Christmas Shopping

The shopping centre is busy, but not as frantic as you might expect on the last Saturday before Christmas. To me, not particularly drawn to crowds, it makes the experience less gruelling than expected; although I do turn tail when faced with a crowded Marks and Spencer’s food hall. I’m hungry and getting just a little ratty when we decide to try a restaurant on the other side of the shopping centre. It’s the perfect balm for me, situated next to a flooded gravel pit populated with mallards, mute swans, cormorants, gadwalls and black-headed gulls.

I watch a cormorant, its yellow gular pouch wobbling like a double-chin as it pops up above the surface after a dive. It seems self-assured, with its bill tilted ever so slightly upward and emotionless disc-eyes. The bird doesn’t stay up for long, a graceful dive, marked by a peaceful slop and a gentle outward rippling of circular waves. I watch for it to reappear and, as so often with cormorants, find it has popped up somewhere unexpected some distance from where it disappeared.

Most of the black-headed gulls still have just a smudge of dark on their heads, as if the caps they wear in spring have been incompletely rubbed out. But one flies overhead with a full chocolate-brown head, proof that spring is not far away even in these depths of winter.

A sharp double-noted chip from above brings a small flock of pied wagtails to my attention. They just love car parks and potter confidently between shoppers and cars. One steps out almost between our feet, one leg damaged and tailless, it seems as chirpy and bright as any of its companions. It skitters along the paving and then flies up out of the way when a child runs towards it.

Amidst all the cars, a robin sings its bittersweet carol from a bare tree. I always hope to see waxwings, another species strangely drawn to car parks in the years they flood into the east in search of winter food. No luck this time, but the robin is ample compensation.

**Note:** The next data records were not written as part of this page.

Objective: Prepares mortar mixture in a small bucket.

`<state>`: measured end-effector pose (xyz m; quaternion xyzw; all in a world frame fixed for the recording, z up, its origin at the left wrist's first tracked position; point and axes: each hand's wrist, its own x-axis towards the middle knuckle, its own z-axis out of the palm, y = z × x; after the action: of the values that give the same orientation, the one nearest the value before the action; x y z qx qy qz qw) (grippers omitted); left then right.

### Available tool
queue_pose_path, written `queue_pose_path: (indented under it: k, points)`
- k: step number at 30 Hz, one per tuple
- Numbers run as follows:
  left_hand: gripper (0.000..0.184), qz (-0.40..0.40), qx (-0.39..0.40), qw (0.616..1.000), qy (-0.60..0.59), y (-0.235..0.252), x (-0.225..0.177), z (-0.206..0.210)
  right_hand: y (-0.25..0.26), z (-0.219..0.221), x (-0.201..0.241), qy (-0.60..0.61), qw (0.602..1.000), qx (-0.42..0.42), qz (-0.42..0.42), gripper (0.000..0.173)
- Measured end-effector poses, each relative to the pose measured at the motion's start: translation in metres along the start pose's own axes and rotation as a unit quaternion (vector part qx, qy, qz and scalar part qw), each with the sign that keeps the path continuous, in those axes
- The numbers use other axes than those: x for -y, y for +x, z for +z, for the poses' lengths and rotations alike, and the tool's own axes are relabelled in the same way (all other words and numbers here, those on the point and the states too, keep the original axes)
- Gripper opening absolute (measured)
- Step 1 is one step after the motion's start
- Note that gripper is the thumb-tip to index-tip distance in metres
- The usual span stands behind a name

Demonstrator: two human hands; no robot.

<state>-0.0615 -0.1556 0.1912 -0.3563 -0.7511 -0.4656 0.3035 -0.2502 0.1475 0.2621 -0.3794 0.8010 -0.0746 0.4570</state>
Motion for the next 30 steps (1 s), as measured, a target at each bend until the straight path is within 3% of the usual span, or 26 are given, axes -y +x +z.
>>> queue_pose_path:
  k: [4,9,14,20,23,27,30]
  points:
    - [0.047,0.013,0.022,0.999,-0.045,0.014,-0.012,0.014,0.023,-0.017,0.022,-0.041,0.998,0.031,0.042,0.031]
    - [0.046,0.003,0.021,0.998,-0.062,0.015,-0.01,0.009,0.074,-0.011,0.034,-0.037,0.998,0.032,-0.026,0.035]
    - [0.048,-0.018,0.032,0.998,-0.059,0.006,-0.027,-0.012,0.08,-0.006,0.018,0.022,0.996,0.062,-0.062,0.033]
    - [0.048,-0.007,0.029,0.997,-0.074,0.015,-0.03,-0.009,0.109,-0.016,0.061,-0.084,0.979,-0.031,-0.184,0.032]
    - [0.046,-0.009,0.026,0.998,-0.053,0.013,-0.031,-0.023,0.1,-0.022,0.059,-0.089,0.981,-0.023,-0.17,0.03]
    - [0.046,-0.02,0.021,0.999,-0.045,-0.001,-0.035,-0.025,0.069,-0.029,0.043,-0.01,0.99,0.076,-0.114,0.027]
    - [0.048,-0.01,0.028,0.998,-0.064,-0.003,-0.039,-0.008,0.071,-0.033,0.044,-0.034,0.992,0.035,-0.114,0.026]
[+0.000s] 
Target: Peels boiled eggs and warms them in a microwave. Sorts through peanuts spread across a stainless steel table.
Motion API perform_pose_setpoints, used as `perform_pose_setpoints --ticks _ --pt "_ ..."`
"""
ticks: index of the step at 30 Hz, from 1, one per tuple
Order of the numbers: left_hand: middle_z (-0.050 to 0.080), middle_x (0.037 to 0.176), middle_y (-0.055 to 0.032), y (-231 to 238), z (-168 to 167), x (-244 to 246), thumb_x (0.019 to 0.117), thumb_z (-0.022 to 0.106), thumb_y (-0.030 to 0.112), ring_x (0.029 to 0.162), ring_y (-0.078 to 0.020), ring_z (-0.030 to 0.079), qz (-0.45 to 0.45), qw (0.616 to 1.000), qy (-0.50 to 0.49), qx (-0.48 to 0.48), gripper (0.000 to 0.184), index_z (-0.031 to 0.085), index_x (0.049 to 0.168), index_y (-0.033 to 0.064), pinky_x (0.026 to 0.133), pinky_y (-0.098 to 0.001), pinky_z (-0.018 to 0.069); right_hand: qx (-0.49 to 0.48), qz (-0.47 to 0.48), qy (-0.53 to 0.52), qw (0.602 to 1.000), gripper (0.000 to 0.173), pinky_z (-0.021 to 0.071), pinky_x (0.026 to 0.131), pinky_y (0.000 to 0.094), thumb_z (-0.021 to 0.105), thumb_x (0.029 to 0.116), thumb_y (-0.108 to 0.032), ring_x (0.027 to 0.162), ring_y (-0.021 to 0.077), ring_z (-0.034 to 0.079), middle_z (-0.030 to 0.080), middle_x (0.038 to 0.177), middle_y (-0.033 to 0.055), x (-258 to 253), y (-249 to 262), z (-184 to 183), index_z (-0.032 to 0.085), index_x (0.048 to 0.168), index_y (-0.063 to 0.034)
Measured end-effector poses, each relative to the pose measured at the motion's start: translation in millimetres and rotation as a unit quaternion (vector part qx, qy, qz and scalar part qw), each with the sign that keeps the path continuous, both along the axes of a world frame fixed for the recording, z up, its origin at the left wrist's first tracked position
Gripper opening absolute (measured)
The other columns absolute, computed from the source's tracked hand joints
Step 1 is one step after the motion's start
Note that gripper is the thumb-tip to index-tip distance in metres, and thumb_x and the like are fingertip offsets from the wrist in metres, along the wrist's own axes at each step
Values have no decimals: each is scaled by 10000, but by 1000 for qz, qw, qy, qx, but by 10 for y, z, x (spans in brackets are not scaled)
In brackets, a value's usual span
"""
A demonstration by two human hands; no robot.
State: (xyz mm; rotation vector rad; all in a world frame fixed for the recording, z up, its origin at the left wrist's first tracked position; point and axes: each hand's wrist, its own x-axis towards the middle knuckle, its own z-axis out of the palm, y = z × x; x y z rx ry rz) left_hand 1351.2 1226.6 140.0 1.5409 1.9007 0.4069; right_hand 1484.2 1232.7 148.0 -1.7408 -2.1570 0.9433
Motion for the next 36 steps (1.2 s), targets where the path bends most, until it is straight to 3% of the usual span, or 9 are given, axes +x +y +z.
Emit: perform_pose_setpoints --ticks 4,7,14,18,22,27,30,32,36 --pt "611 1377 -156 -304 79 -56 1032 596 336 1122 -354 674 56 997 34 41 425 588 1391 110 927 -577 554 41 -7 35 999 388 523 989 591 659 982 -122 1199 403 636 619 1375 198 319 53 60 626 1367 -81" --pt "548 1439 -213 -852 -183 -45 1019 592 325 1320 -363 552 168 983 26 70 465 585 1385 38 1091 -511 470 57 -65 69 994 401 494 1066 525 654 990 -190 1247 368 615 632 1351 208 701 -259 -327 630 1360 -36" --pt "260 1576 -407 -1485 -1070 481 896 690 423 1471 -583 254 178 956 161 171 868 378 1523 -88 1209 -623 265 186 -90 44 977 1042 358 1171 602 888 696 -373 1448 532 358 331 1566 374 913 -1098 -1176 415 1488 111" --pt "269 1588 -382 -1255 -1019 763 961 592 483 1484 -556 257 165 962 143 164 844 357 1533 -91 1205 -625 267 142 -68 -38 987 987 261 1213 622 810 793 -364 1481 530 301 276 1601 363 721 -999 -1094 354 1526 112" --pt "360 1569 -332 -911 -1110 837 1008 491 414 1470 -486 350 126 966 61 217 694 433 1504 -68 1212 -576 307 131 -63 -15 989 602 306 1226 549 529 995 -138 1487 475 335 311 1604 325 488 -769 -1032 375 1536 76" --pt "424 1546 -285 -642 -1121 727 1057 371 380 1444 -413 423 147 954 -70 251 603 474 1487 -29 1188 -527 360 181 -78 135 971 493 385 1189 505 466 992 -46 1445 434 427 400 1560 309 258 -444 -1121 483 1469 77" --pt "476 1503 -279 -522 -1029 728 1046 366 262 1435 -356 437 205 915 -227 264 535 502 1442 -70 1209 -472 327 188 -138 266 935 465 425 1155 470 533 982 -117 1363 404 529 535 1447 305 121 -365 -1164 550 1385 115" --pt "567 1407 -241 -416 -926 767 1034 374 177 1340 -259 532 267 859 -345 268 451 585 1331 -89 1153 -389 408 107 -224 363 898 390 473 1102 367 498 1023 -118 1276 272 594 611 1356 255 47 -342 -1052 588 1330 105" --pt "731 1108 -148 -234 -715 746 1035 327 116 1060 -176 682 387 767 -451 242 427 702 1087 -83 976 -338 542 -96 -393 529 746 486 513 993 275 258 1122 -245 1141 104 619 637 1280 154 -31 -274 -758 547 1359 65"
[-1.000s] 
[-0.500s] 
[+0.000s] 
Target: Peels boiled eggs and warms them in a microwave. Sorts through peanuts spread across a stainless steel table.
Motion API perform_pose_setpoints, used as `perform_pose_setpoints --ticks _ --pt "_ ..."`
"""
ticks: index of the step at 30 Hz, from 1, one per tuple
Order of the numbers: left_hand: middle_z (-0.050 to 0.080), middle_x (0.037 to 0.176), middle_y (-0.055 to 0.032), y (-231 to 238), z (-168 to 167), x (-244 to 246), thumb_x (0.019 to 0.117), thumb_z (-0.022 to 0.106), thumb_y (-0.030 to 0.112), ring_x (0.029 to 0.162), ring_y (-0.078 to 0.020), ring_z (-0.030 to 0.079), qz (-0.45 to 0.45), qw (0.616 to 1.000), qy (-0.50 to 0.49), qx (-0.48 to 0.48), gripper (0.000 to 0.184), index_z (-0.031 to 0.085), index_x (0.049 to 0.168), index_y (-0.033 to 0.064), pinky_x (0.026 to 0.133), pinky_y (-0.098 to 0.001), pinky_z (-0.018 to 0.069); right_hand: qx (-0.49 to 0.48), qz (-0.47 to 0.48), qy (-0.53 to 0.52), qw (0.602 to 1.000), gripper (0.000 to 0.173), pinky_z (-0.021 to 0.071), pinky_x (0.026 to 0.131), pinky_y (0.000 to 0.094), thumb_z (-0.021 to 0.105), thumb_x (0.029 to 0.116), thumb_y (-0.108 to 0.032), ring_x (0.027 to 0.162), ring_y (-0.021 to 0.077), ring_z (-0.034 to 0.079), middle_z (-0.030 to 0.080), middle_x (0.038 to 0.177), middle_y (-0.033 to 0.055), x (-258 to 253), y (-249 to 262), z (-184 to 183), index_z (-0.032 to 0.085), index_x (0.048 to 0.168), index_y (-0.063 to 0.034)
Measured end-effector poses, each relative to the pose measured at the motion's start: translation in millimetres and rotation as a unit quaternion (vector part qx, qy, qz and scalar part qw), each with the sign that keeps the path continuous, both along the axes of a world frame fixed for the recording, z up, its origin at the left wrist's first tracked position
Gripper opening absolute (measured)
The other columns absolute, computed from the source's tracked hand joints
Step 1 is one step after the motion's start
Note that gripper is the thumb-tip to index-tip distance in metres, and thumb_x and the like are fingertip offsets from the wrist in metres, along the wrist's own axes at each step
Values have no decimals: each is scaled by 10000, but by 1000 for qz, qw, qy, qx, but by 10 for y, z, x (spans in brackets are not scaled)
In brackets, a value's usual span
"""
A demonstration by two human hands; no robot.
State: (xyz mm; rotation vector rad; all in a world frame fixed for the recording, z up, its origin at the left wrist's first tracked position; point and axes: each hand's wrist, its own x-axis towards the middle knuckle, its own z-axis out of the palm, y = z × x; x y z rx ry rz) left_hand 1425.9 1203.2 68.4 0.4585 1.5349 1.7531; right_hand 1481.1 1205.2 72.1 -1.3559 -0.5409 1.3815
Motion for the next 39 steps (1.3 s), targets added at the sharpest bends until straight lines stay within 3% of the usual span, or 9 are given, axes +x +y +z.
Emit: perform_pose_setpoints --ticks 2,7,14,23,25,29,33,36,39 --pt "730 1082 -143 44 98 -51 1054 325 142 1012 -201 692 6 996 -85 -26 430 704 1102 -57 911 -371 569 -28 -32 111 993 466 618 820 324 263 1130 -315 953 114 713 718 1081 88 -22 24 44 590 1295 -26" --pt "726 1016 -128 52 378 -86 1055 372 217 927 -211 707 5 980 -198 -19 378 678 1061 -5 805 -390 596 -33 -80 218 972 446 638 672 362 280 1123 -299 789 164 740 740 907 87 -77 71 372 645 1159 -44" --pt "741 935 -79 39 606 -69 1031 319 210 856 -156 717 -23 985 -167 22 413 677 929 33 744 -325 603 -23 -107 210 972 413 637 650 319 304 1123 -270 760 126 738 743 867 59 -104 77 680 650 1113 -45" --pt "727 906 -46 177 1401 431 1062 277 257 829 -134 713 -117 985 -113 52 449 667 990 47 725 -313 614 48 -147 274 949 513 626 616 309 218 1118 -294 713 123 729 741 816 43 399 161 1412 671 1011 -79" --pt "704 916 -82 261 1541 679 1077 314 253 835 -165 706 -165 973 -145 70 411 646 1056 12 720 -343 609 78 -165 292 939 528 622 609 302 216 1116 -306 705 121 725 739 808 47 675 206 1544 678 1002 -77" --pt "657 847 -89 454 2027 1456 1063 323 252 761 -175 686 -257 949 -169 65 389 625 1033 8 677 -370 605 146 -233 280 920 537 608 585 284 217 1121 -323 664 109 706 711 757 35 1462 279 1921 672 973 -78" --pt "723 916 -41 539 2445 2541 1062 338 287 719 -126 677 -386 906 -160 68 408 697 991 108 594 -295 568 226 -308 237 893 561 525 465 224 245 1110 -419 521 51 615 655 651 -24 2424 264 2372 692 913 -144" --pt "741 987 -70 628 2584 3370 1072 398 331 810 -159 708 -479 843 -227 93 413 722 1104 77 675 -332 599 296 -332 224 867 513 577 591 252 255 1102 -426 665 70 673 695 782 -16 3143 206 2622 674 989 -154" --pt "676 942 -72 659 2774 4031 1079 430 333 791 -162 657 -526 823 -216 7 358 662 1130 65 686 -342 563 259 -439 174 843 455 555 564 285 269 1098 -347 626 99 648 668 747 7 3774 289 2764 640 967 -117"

I feel more reconciled to winter this year, the short dark days more of an interval before we revolve once again into spring. Even as we approach the shortest day and the longest night, the leaves of spring bulbs are feeling their way out of the cold earth. The trees already hold their foetus leaves in fat, glossy buds which shine when the winter sun allows. I hang onto the sight of that truly black-headed gull and the promise of a new growing season not that far away.